Social Welfare and Immigration Legal Aid: Mapping need, provision and accessibility

£2.44M GBP

Funder Economic and Social Research Council
Recipient Organization University of Sussex
Country United Kingdom
Start Date Jul 17, 2022
End Date Jul 16, 2025
Duration 1,095 days
Number of Grantees 1
Roles Principal Investigator
Data Source UKRI Gateway to Research
Grant ID ES/W00691X/1
Grant Description

Legal advice is vital to accessing asylum or immigration status and many social and welfare rights such as housing, welfare benefits, and community care. Yet access to legal advice has been affected by legal aid changes and local authority funding decisions (Organ and Sigafoos, 2017. As a result, some regions in the UK are 'advice deserts', where no free legal advice is available.

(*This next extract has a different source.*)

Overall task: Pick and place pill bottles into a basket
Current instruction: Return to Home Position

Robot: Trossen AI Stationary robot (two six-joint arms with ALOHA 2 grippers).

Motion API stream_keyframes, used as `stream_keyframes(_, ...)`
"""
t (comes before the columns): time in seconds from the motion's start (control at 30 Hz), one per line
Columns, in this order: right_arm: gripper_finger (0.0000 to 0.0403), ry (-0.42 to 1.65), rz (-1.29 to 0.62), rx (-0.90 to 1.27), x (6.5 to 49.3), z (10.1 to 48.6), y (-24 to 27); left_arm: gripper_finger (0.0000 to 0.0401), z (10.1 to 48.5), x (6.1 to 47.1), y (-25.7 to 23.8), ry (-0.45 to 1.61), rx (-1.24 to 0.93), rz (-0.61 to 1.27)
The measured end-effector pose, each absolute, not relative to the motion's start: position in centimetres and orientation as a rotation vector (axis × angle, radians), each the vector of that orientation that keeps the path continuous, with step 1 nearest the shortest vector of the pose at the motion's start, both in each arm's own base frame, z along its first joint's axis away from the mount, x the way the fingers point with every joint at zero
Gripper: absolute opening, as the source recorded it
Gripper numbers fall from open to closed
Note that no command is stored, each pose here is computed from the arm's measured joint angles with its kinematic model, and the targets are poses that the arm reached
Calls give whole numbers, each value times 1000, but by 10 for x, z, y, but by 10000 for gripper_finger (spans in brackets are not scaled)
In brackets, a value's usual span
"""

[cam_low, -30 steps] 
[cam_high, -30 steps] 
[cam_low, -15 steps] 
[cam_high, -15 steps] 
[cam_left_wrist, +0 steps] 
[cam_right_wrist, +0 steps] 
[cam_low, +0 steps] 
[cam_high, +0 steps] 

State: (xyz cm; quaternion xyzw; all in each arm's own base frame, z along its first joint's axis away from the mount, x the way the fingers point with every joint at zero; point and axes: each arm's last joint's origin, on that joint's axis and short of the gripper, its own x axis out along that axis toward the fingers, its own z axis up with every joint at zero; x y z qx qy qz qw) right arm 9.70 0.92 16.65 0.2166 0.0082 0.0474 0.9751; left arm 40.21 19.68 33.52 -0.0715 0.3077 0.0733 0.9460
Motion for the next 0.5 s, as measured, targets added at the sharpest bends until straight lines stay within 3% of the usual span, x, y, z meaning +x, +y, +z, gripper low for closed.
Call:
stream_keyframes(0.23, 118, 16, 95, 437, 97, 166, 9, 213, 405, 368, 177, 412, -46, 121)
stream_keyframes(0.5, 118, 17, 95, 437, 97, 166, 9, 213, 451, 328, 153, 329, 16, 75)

However, my earlier work also described 'advice droughts', where services appear to exist but are inaccessible in practice because there are barriers to organisations doing the work or to clients using them. My work has shown that, in immigration law in England and Wales (E&W), cuts to funding cause conflict between quality of services, financial viability for providers, and access for clients.

It is unclear whether the same applies for all categories of law and in all three legal aid models in the UK.

This project examines access to legal advice across the UK, focussing on what the research characterises as the Social Welfare and Immigration Legal Aid (SWILA) sector. The research (acronym SWILAMap) extends my research from E&W to the four nations/three systems of the UK, focusing on housing, welfare benefits, community care and immigration work, which constitute a manageable, but reasonably representative, sample of the core SWILA work.

SWILAMap takes a multi-layered geographical approach, examining the issues at cross-national, national and local levels. SWILAMap undertakes the first comparison of how the three different systems for legal aid delivery, in Scotland, Northern Ireland (NI), and England and Wales (E&W), affect organisations' ability to undertake the work, across the branches of the legal profession.

It investigates the uneven geographies of legal need, legal advice provision, and accessibility of that provision to users.

The Access to Justice Foundation (ATJF) is a non-academic partner. As a UK-wide charity funding access to justice and advice delivery projects, ATJF has a unique body of data on legal advice need, provision and local referral networks in its funding applications and grant reports. ATJF is keen to have this evidence used for research and to participate in the steering group and policy seminars.

SWILAMap has three key sub-projects: 1) applying the Descriptive Mapping methodology, which I devised, to better understand regional and sub-regional variation in demand and supply in each category of SWILA, from both provider and user perspectives; 2) identifying local, national and cross-national barriers to provision and quality within the UK legal aid systems across different legal fields; and 3) using a Knowledge Exchange approach, with practitioners and policy-makers, to identify and overcome barriers to SWILA provision. Data will be collected through semi-structured interviews, and analysis of the ATJF application and grant report datasets, supported with Freedom of Information requests, ensuring thorough coverage of each of the areas of law and jurisdictions.

I will collect the provider-side data and a Research Assistant (RA) will interview advice users. This will produce a unique qualitative dataset which will be thematically analysed drawing on concepts from socio-legal studies, social policy, geography and economics.

SWILAMap is timely, as Wales moves towards a devolved justice system and Scotland reviews its legal aid system, thirteen years after E&W adopted marketisation and following a decade of hostile environment policies for immigration, public sector austerity and increased welfare conditionality. Accelerating movements towards remote justice, including remote delivery of legal aid services, may reduce geographical limitations but may also be unsuitable in many SWILA cases; the pandemic offers new evidence on this.

The research is supported by an inter-disciplinary academic advisory group and steering group drawn from across the UK, which will ensure academic and policy relevance.